Photo Credit: Mark Halpern

The BLAST payload, at right, is readied for launch from the Long Duration Balloon facility near McMurdo Station in December 2006. The telescope found that half of the starlight of the universe comes from young, star-forming galaxies billions of light years away.

After two years analyzing data from the Balloon-borne Large-Aperture Sub-millimeter Telescope (BLAST) project, an international group of astronomers and astrophysicists from the United States, Canada and the U.K. reported in the journal Nature this month that half of the starlight of the universe comes from young, star-forming galaxies several billion light years away.

Led by Mark Devlin , a professor of Astronomy and Astrophysics at the University of Pennsylvania , the scientists launched the two-ton telescope in December 2006 from near McMurdo Station in Antarctica using a long-duration balloon that carried the instrument 39 kilometers above the Earth.

Flying the telescope above much of the atmosphere allowed the BLAST team to peer out into the distant universe at wavelengths nearly unattainable from the ground to help solve a mystery that began years ago.

In the 1990s, NASA’s COBE satellite   discovered a nearly uniform glow of submillimeter light, known as the Far Infrared Background. Scientists believed this radiation was coming from warmed dust enshrouding bright young stars, but the nature of the galaxies that contain the dust had remained a mystery.

“Stars are born in clouds of gas and dust,” explained Barth Netterfield , a cosmologist in the Department of Astronomy & Astrophysics at University of Toronto . “The dust absorbs the starlight, hiding the young stars from view.

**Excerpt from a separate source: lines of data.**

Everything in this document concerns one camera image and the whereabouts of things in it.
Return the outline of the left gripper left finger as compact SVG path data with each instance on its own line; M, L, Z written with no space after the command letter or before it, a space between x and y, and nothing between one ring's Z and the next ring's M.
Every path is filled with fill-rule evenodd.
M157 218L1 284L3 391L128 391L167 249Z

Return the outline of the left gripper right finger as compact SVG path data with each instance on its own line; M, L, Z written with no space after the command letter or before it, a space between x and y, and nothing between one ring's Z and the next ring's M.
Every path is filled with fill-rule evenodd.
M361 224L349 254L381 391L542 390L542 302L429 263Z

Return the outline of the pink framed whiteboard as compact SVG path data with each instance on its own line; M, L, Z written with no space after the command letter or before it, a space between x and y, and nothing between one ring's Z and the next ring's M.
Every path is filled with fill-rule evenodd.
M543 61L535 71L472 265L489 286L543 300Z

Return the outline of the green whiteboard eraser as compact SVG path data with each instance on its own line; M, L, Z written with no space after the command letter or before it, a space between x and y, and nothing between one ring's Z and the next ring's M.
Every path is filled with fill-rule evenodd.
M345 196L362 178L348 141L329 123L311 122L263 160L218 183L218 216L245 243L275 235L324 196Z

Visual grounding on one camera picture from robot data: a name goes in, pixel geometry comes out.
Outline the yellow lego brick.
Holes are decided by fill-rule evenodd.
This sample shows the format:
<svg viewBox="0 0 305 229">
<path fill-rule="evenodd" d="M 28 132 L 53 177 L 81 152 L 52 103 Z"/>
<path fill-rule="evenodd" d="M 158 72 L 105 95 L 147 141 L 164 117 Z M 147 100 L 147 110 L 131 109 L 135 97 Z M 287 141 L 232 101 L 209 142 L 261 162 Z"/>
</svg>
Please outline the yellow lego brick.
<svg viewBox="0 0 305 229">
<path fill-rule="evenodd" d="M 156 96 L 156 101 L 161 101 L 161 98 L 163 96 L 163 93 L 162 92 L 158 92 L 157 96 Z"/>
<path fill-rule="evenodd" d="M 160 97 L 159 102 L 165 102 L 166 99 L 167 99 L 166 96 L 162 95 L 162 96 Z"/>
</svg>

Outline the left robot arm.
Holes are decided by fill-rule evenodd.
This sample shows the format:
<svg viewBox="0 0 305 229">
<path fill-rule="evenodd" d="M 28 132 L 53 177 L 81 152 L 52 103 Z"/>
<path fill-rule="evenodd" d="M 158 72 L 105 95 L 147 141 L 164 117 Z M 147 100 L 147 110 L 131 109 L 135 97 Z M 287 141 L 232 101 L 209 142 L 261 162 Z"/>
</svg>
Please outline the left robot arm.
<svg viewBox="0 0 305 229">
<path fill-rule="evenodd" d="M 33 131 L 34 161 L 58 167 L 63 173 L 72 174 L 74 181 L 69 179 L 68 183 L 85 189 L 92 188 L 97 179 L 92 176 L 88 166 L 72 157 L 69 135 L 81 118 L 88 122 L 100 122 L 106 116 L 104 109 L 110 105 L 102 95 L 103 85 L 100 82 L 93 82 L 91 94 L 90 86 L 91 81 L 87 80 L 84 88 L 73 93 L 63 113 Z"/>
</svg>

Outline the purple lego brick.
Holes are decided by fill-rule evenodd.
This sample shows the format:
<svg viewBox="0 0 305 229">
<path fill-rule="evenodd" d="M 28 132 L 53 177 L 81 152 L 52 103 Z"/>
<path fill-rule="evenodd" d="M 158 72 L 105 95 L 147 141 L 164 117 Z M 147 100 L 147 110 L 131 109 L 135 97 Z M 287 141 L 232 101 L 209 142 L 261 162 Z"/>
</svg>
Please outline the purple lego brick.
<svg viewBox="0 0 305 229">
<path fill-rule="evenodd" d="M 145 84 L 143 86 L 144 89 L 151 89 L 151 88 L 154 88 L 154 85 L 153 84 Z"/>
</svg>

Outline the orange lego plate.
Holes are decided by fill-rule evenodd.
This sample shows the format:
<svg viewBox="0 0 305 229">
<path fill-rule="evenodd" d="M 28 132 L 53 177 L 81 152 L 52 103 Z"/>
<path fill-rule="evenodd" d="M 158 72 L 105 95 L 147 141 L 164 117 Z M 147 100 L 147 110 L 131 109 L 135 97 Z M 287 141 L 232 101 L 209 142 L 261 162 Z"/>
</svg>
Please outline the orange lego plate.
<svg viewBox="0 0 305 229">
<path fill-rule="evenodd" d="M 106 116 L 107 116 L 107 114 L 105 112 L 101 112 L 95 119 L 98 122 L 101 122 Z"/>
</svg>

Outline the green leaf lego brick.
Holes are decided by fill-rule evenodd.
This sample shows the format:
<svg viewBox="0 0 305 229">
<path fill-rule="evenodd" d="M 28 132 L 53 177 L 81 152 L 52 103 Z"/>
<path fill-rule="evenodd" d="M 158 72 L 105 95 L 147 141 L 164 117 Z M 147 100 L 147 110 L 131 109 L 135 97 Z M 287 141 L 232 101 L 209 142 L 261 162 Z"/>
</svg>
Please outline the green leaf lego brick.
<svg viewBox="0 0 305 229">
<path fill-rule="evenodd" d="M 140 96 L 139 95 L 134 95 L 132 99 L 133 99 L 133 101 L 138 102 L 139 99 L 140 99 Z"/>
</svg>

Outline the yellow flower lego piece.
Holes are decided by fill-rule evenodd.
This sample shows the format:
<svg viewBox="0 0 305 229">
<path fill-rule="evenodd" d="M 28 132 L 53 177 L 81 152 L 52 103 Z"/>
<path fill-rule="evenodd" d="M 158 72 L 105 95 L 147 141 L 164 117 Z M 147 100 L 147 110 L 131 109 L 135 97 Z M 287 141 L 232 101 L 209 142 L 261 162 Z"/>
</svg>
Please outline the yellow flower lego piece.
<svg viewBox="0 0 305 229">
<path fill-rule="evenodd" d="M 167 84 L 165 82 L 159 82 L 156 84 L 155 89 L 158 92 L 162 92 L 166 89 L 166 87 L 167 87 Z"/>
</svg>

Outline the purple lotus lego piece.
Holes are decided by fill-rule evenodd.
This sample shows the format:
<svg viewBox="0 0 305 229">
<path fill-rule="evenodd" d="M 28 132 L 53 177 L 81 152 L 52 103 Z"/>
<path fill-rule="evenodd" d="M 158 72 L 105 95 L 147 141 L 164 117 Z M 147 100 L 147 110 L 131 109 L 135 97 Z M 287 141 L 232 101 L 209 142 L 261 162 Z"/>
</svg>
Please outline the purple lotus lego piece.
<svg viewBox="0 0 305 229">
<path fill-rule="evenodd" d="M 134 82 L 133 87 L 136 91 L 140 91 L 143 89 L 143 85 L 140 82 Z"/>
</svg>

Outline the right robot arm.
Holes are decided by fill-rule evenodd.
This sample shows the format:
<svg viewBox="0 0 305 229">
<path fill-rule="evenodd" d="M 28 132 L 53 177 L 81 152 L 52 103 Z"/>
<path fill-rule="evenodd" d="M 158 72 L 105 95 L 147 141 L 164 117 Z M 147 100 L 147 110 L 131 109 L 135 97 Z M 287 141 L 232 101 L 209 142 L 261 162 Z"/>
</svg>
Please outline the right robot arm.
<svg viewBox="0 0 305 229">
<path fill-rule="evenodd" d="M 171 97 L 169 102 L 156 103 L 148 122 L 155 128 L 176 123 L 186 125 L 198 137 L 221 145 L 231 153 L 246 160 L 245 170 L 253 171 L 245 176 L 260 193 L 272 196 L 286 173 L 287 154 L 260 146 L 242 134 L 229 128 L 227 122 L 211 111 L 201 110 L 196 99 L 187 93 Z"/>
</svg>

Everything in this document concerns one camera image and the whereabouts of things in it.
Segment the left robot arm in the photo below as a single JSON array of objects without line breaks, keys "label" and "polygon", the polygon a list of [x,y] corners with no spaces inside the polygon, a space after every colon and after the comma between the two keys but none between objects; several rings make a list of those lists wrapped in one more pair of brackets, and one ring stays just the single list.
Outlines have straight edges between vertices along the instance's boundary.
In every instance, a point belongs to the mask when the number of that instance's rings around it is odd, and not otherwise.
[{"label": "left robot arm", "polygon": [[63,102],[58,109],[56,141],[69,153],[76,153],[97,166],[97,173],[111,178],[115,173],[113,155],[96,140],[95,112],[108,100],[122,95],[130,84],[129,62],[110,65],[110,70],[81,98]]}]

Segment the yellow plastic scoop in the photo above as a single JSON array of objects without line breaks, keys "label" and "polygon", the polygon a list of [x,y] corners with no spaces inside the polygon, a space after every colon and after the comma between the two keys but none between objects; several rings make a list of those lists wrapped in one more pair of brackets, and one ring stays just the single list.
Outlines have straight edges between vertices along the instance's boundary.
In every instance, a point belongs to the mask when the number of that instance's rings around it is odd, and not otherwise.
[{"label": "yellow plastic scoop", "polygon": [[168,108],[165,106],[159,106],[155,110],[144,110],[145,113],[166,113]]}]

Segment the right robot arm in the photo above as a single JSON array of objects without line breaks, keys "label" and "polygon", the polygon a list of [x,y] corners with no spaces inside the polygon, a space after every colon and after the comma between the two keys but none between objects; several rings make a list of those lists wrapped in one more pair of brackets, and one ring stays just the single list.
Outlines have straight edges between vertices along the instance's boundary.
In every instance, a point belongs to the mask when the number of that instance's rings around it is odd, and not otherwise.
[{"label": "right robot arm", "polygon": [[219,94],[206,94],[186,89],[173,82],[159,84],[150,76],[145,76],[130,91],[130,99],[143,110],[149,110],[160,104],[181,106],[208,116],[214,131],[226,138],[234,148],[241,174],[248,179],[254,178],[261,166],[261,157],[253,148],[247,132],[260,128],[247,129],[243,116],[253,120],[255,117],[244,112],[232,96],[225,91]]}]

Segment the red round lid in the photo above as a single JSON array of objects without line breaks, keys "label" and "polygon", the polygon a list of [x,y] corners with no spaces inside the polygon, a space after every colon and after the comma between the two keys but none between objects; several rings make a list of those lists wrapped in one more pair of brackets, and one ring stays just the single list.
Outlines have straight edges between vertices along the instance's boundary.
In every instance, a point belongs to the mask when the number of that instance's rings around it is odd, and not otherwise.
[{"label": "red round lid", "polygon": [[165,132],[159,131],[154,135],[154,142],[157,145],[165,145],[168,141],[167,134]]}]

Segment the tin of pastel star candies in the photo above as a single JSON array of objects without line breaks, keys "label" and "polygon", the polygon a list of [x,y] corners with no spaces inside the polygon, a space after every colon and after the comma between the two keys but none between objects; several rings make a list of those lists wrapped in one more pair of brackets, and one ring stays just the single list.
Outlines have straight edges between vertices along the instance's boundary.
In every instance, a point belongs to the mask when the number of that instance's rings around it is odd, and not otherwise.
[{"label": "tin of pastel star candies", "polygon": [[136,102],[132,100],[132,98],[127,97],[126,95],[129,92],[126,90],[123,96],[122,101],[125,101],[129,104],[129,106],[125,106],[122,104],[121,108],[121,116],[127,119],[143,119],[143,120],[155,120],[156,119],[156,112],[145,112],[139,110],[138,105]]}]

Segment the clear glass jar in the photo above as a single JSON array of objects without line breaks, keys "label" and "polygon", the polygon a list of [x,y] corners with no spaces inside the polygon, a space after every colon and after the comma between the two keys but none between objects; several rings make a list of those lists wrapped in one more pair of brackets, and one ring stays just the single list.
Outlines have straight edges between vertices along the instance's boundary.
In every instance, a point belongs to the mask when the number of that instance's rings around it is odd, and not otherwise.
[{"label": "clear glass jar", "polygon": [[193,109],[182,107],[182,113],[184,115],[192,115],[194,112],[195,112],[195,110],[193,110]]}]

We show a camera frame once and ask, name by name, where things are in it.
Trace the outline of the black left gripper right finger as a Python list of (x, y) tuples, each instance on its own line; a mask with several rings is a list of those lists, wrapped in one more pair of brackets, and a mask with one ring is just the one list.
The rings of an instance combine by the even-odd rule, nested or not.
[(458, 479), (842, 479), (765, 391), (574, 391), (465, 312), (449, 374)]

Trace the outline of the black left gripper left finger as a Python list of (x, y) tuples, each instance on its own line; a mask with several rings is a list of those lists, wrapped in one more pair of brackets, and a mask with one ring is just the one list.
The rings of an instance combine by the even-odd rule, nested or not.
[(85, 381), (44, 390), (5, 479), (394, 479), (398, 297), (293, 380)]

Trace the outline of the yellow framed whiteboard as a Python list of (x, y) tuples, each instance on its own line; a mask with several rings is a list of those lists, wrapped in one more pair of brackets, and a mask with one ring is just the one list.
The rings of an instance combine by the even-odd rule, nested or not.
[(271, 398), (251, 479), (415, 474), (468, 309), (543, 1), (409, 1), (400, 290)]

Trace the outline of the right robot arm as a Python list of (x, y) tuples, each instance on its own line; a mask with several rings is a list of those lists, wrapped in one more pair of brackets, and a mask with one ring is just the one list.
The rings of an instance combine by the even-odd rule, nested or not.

The brightest stars in the universe are also the shortest lived, and many never leave their stellar nursery. However, the warmed dust emits light at far-infrared and submillimeter wavelengths — invisible to the human eye, but visible to the sensitive thermo-detectors on BLAST.”

The Nature study combines BLAST submillimeter observations at wavelengths around 0.3 millimeters — between infrared and microwave wavelengths — with data at much shorter infrared wavelengths from NASA’s Spitzer Space Telescope to confirm that all of the Far Infrared Background comes from individual distant galaxies, answering a decade-old question of the radiation’s origin.

“For weeks in 2006 and early 2007, BLAST traveled over Antarctica making maps of the submillimeter sky,” said Devlin, the project’s principal investigator (PI). “We measured everything, from thousands of small clouds in our own galaxy undergoing star formation to galaxies in the universe when it was only a quarter of its present age.”

In one 11-day balloon flight, BLAST found more than 10 times the total number of submillimeter starburst galaxies detected in a decade of ground-based observations. The scientists say this “rich data set” is being mined for further information about these dust-enshrouded galaxies to lean more about their evolutionary history, any relationship with other galaxies, and associations with larger-scale structures in the universe.

“BLAST has given us a new view of the Universe,” said Netterfield, the Canadian PI for the project. “The data we collected enable us to make discoveries in topics ranging from the formation of stars to the evolution of distant galaxies.”

NSF-funded research in this story: Mark Devlin, University of Pennsylvania.